In case-control studies, genetic associations for complex diseases may be probed either with single-locus tests or with haplotype-based tests. Although there are different views on the relative merits and preferences of the two test strategies, haplotype-based analyses are generally believed to be more powerful to detect genes with modest effects. However, a main drawback of haplotype-based association tests is the large number of distinct haplotypes, which increases the degrees of freedom for corresponding test statistics and thus reduces the statistical power. To decrease the degrees of freedom and enhance the efficiency and power of haplotype analysis, we propose an improved haplotype clustering method that is based on the haplotype cladistic analysis developed by Durrant et al. In our method, we attempt to combine the strengths of single-locus analysis and haplotype-based analysis into one single test framework. Novel in our method is that we develop a more informative haplotype similarity measurement by using p-values obtained from single-locus association tests to construct a measure of weight, which to some extent incorporates the information of disease outcomes.
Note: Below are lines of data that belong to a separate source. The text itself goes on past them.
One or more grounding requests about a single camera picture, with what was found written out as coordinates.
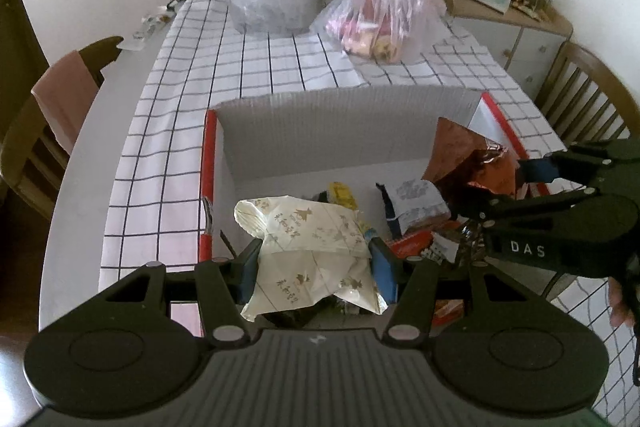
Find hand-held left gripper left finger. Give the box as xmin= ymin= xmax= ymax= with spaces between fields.
xmin=102 ymin=237 xmax=263 ymax=345

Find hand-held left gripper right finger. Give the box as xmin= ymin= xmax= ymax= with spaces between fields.
xmin=369 ymin=237 xmax=541 ymax=345

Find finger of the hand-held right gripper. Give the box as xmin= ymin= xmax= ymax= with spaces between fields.
xmin=517 ymin=139 xmax=631 ymax=184
xmin=450 ymin=187 xmax=598 ymax=228

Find cream paper-wrapped snack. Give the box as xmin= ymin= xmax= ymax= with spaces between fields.
xmin=234 ymin=194 xmax=390 ymax=322

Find brown foil snack packet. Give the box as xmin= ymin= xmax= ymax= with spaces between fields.
xmin=422 ymin=117 xmax=526 ymax=198

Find red cardboard box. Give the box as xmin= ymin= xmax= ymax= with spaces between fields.
xmin=170 ymin=88 xmax=551 ymax=338

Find person's right hand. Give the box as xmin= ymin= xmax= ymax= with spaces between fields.
xmin=607 ymin=277 xmax=636 ymax=328

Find red snack packet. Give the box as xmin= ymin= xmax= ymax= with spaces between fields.
xmin=390 ymin=229 xmax=463 ymax=260

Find white patterned snack packet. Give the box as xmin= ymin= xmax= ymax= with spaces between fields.
xmin=377 ymin=179 xmax=451 ymax=233

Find yellow snack packet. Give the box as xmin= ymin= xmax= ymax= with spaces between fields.
xmin=327 ymin=182 xmax=361 ymax=210

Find wooden chair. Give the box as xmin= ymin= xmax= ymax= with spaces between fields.
xmin=534 ymin=42 xmax=635 ymax=150
xmin=0 ymin=36 xmax=125 ymax=218

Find white wooden cabinet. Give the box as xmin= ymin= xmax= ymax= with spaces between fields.
xmin=442 ymin=0 xmax=573 ymax=102

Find white checked tablecloth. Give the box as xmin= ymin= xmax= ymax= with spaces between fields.
xmin=99 ymin=0 xmax=640 ymax=413

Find small clear plastic bag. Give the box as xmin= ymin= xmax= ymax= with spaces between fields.
xmin=312 ymin=0 xmax=448 ymax=64

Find pink cloth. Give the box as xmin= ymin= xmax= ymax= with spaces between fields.
xmin=31 ymin=50 xmax=101 ymax=156

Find small white packets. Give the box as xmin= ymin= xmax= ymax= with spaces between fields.
xmin=132 ymin=4 xmax=173 ymax=52
The weights are then used in computation of similarity measures to construct distance metrics between haplotype pairs in haplotype cladistic analysis. To assess our proposed new method, we performed simulation analyses to compare the relative performances of (1) conventional haplotype-based analysis using original haplotype, (2) single-locus allele-based analysis, (3) original haplotype cladistic analysis (CLADHC) by Durrant et al., and (4) our weighted haplotype cladistic analysis method, under different scenarios. Our weighted cladistic analysis method shows an increased statistical power and robustness, compared with the methods of haplotype cladistic analysis, single-locus test, and the traditional haplotype-based analyses. The real data analyses also show that our proposed method has practical significance in the human genetics field.
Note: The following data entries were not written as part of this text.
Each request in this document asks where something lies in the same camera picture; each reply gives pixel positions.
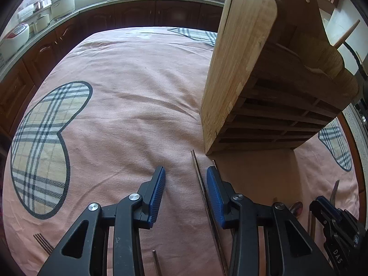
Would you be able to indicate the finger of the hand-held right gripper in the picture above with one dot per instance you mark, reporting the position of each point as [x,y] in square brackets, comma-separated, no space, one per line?
[319,210]
[326,201]

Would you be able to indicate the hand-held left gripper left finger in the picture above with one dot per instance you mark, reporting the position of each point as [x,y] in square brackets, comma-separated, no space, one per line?
[157,195]

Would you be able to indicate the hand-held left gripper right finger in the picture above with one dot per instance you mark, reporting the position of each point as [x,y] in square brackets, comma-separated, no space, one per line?
[214,198]

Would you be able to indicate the metal spoon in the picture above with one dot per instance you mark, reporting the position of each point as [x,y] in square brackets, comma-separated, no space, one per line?
[296,208]

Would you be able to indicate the wooden utensil holder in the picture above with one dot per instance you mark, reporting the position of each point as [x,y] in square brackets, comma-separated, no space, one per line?
[244,63]

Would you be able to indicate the metal fork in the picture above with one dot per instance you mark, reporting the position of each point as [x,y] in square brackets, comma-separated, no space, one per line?
[335,191]
[43,243]

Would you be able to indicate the grey metal chopstick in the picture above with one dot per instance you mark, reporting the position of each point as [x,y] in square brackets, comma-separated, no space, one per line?
[312,224]

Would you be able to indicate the pink heart-print tablecloth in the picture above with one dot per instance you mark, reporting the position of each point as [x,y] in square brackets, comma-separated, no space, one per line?
[129,106]

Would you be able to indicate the brown wooden chopstick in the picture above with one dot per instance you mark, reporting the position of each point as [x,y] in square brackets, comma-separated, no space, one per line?
[348,33]

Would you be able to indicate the red and white rice cooker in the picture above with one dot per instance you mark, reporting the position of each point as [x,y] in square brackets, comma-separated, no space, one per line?
[15,38]

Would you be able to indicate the large white electric pot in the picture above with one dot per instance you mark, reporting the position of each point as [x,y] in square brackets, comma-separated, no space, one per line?
[63,4]
在病例对照研究中,可以使用单基因座检验或基于单倍型的检验来探究复杂疾病的基因关联。尽管对于这两种检验策略的相对优点和偏好存在不同观点,但一般认为基于单倍型的分析在检测具有中等效应的基因方面更具效力。然而,基于单倍型的关联检验的一个主要缺点是存在大量不同的单倍型,这增加了相应检验统计量的自由度,从而降低了统计效力。为了减少自由度并提高单倍型分析的效率和效力,我们提出了一种改进的单倍型聚类方法,该方法基于Durrant等人开发的单倍型分支分析。在我们的方法中,我们试图将单基因座分析和基于单倍型的分析的优势整合到一个单一的检验框架中。我们方法的新颖之处在于,我们通过使用从单基因座关联检验中获得的p值来构建权重度量,从而开发了一种更具信息量的单倍型相似性度量,该度量在一定程度上纳入了疾病结局的信息。然后,这些权重用于相似性度量的计算,以构建单倍型分支分析中各单倍型对之间的距离度量。为了评估我们提出的新方法,我们进行了模拟分析,以比较在不同情况下(1)使用原始单倍型的传统基于单倍型的分析、(2)基于单基因座等位基因的分析、(3)Durrant等人的原始单倍型分支分析(CLADHC)以及(4)我们的加权单倍型分支分析方法的相对性能。与单倍型分支分析方法、单基因座检验方法和传统的基于单倍型的分析方法相比,我们的加权分支分析方法显示出更高的统计效力和稳健性。实际数据分析也表明,我们提出的方法在人类遗传学领域具有实际意义。